Eyal Shani's Miznon restaurant in Paris.Credit: Sharon Heinrich

It’s no great trick these days to track down the best grilled cheese in London: We ask our friends on social networks. Or you could consult Conde Nast’s Traveler magazine, which once a year asks its globe-trotting writers, journalists and chefs too, for their picks of the best restaurants in the world.

This year’s list has 207 names, featuring the usual suspects like Noma in Copenhagen or Le Comptoir du Relais, one of the 20 restaurants it names in Paris. Among them we find Miznon, the Paris establishment of Israeli chef Eyal Shani, about which the critic – chef Ken Oringer – wrote, “Probably the best lunch spot in Paris. Get the whole roasted head of cauliflower, legendary in the inner circles of Paris.”

In the United States, we find Shaya in New Orleans, brainchild of Israeli chef Alon Shaya, and about which the British critic David Bowd writes, “A beautifully designed space with tables close enough to feel the community but far enough apart for a private dinner. I am British and never talk to the people at the table next to me, but here you just want to share the joy of the food, ambience, and service.” Shaya was also awarded the James Beard acknowledgement as the best new restaurant in America.

Abraxas North.Credit: Moti Milrod

Zahav in Philadelphia, belonging to Michael Solomonov, is also there: Last year it won an award for the best hosting. “The hummus and house-made laffa alone are worth the dinner price,” wrote critic Peter Jon Lindberg.
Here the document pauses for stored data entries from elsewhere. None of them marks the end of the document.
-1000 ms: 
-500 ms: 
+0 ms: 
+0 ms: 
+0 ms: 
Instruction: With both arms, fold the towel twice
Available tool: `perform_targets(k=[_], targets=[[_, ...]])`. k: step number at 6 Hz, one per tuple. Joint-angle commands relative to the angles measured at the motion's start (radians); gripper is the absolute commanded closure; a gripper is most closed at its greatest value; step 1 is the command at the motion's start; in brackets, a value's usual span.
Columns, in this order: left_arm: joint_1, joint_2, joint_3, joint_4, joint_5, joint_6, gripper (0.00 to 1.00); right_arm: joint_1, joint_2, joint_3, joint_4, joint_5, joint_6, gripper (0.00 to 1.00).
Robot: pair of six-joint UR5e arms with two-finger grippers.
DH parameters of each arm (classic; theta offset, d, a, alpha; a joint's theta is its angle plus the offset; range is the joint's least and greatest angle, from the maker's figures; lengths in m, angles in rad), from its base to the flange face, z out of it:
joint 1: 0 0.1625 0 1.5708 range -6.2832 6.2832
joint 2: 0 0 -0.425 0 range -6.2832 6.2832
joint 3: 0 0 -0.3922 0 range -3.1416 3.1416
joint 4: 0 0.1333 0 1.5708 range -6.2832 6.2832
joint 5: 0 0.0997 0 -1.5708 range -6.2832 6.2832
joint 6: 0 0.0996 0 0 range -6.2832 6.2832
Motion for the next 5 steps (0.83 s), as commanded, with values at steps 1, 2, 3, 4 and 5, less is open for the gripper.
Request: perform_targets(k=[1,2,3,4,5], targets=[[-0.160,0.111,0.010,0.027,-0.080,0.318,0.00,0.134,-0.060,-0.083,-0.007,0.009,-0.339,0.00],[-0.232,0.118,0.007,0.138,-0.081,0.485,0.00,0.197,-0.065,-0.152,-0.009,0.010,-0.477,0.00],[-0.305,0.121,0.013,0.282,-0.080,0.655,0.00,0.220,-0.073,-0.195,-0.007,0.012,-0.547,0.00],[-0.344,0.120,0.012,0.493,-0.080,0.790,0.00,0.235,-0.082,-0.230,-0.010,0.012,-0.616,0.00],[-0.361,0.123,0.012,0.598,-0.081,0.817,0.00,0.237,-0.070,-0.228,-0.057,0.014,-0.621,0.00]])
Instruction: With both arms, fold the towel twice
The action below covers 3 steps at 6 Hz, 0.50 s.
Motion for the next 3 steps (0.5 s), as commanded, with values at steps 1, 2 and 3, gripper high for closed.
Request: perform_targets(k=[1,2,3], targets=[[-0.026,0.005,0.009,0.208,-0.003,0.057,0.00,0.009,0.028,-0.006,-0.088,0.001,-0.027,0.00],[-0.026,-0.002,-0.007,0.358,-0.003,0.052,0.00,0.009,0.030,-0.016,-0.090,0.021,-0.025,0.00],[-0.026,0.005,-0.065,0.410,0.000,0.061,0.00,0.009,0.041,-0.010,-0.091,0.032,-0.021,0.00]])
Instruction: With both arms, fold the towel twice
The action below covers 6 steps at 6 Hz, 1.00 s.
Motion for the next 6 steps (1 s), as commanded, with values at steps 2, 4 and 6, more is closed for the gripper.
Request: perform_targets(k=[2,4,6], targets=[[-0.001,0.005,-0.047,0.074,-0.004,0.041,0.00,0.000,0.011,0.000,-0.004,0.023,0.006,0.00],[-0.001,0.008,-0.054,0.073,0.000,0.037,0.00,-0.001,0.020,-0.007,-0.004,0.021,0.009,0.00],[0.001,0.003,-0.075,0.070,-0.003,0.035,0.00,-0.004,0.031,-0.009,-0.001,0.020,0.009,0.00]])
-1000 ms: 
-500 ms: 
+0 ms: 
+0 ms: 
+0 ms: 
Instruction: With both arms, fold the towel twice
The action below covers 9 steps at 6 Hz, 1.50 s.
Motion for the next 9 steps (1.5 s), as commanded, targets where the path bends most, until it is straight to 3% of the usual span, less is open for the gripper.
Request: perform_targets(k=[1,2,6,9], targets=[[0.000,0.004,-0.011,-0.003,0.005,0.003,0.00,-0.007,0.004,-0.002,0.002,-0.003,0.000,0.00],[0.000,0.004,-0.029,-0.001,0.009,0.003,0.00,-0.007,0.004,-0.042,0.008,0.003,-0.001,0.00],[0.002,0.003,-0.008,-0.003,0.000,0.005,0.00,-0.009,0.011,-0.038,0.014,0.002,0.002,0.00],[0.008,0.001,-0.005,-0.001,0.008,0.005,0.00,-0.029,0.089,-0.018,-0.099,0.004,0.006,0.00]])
Eyal Shani appears again in Israel, with Tzfon Abraxas, about which fellow Israeli Shaya suggests you order whatever is on the menu that day. About his double mention in the list, Shani told Haaretz that for years they’ve been investing “heart and soul” in Tzfon Abraxas and it makes him happy when somebody notices and appreciates it.

Four other Israeli restaurants on the list are Machneyuda (“a joyfully chaotic spot”), Studio Arkadia in Jerusalem, the Israeli Arab restaurant of El-Babor in Umm al-Fahm (which has branches in Acre and Yokneam) and Muscat in Rosh Pina.